Küresel silah ticaretinin istikrarlı yükseliş halinde olduğunu anlatan Bahçeli, "Sadece 2016 yılında silaha harcanan para 1 trilyon 686 milyar dolardır. En büyük silah üreten ve satan ülkeler sıralamasında ABD, Rusya, Çin, Fransa ve Almanya’nın ilk beşe girmesi kanlı bulmacanın, çok bilinmeyenli bulanık denklemin çözümü hakkında ipucu vermektedir. Silah satışlarının yüzde 74’ü adını saydığım bu 5 ülke tarafından yapılmaktadır. ABD’nin tek başına silah ticaretinden aldığı pay ise yüzde 33’e dayanmıştır. Almanya’da üretilip satılan, ABD’de üretilip Suriye’de dağıtılan, Rusya’da yapımı tamamlanıp Türkiye’de canilerin önüne atılan kanlı silahlar beşeriyetin ve coğrafyaların mahvına hizmet etmektedir" diye konuştu.
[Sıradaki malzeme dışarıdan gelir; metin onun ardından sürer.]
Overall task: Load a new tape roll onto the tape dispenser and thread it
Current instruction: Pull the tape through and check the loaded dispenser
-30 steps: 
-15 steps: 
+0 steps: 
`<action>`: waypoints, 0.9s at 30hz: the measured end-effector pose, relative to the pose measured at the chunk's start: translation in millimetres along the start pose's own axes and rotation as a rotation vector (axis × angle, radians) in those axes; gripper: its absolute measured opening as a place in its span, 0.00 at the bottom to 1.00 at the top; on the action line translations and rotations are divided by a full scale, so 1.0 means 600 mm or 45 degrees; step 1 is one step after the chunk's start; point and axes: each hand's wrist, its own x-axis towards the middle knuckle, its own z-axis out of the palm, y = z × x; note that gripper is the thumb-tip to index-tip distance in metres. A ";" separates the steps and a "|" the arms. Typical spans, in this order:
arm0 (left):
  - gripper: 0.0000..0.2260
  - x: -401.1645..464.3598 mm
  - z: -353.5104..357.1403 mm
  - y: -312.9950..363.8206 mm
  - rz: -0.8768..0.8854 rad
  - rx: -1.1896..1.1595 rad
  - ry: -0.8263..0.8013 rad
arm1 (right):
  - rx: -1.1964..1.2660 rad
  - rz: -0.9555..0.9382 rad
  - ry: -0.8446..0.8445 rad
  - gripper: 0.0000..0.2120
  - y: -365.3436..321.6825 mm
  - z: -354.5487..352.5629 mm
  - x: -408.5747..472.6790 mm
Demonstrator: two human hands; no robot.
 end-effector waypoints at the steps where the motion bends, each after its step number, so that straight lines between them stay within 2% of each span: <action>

Bahçeli, konuşmasına şöyle devam etti:
"Özellikle Alman siyasetçilerin ipe sapa gelmez ve iç siyasetlerini tahkim için yaptıkları değerlendirme hataları, skandal açıklamaları, yanlı ve terör örgütleriyle aynı kareye düşen sorumsuz ve sakat tavırları gözümünden kaçmamaktadır. Almanya yeri gelince demokrat, yeri gelince özgürlükçü, yeri gelince gelişmiş ülke pozunu bürünürken, terör örgütlerine el altından vermiş olduğu örtülemez katkı ve desteklerle de suçüstü yakalanmaktadır. FETÖ, Almanya’dadır. PKK, Almanya’da cirit atmaktadır. Adil Öksüz isimli teröristin Türkiye’den nasıl çıktığı, hangi yol ve vasıtalarla çıkarıldığı, kimlerle telefonlaştığı muammadır, gizemini korumaktadır. Almanya firari sanıkları derhal, beklemeksizin, bekletmeksizin ülkemize iadesini sağlamalıdır."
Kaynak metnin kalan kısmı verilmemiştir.